• _Work item_:
Show all lines from the records below in which the string "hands" is present.

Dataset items
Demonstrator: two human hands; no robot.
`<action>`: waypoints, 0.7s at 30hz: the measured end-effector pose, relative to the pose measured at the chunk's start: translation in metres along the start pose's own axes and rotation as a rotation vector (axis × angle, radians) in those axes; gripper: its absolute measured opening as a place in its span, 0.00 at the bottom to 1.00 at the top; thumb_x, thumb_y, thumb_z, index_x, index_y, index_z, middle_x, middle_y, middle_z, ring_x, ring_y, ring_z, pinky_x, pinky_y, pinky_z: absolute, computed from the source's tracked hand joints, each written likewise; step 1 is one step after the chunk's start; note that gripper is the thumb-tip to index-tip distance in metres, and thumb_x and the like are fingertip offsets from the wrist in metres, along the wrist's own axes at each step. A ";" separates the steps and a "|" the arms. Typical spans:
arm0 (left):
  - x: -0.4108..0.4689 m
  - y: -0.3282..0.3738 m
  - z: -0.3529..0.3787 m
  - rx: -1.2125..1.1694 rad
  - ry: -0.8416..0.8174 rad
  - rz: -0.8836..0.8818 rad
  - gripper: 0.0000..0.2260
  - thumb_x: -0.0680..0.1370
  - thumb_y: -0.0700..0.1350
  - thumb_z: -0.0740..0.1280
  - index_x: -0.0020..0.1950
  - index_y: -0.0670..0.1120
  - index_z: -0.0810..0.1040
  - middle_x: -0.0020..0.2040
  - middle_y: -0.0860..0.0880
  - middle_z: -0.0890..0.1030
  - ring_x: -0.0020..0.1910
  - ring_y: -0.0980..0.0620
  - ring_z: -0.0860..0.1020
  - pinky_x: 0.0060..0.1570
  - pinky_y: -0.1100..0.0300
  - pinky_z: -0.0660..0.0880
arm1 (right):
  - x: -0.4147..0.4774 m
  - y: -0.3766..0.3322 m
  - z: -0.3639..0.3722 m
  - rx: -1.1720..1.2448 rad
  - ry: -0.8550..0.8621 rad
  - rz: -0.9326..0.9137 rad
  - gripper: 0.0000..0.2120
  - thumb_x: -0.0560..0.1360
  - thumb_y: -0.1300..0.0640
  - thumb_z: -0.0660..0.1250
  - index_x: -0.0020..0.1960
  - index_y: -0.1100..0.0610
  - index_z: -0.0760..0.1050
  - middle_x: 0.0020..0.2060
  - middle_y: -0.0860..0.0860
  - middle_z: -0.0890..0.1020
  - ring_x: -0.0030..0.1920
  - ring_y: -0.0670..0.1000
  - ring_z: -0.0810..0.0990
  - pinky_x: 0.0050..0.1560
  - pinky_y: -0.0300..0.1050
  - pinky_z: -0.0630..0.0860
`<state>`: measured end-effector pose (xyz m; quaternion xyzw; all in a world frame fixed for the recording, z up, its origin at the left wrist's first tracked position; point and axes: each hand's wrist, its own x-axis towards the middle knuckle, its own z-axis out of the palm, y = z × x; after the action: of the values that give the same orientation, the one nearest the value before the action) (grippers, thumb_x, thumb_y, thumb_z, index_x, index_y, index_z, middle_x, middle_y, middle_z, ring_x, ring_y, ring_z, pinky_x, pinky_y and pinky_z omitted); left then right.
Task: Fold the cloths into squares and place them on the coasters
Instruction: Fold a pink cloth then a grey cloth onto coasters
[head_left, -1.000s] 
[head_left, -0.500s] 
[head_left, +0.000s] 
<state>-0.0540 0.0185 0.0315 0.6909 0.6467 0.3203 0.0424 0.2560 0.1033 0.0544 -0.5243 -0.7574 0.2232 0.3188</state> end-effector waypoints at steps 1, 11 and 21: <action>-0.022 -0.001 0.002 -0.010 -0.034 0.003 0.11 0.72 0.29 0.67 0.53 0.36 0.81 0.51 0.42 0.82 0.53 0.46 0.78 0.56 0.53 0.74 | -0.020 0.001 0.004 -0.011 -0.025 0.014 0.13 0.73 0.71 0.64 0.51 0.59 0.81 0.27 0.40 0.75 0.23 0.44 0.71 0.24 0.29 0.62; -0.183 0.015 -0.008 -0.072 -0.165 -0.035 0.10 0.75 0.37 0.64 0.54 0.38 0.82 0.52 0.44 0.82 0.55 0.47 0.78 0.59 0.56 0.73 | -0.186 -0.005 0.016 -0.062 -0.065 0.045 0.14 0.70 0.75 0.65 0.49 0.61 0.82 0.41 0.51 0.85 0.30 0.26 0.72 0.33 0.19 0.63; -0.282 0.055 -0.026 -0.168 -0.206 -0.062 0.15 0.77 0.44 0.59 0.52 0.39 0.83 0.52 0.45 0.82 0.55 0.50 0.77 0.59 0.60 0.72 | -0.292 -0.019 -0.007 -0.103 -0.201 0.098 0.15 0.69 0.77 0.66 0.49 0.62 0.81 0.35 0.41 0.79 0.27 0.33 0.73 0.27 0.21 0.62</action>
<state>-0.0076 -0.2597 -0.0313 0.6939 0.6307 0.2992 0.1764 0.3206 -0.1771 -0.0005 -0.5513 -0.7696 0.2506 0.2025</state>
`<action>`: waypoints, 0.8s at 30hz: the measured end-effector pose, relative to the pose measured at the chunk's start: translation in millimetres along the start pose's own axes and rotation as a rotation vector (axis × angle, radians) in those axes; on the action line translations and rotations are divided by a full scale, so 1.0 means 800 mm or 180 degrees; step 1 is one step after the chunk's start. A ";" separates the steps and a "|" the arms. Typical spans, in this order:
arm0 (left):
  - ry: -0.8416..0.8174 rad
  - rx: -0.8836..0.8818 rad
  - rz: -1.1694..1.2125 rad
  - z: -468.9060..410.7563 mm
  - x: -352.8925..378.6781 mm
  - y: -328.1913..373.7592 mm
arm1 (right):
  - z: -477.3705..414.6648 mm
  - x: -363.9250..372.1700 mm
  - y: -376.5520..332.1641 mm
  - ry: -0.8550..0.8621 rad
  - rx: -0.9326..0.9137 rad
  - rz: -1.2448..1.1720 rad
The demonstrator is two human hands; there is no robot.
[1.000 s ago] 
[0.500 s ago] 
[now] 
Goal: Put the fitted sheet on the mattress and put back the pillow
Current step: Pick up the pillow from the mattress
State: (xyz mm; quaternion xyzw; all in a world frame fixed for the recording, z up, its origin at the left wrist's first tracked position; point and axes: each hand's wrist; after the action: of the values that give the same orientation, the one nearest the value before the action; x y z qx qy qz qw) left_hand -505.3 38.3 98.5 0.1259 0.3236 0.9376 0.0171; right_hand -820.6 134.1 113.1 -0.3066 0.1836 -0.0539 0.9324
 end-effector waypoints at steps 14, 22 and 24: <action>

• _Final answer_:
Demonstrator: two human hands; no robot.
The demonstrator is two human hands; there is no robot.

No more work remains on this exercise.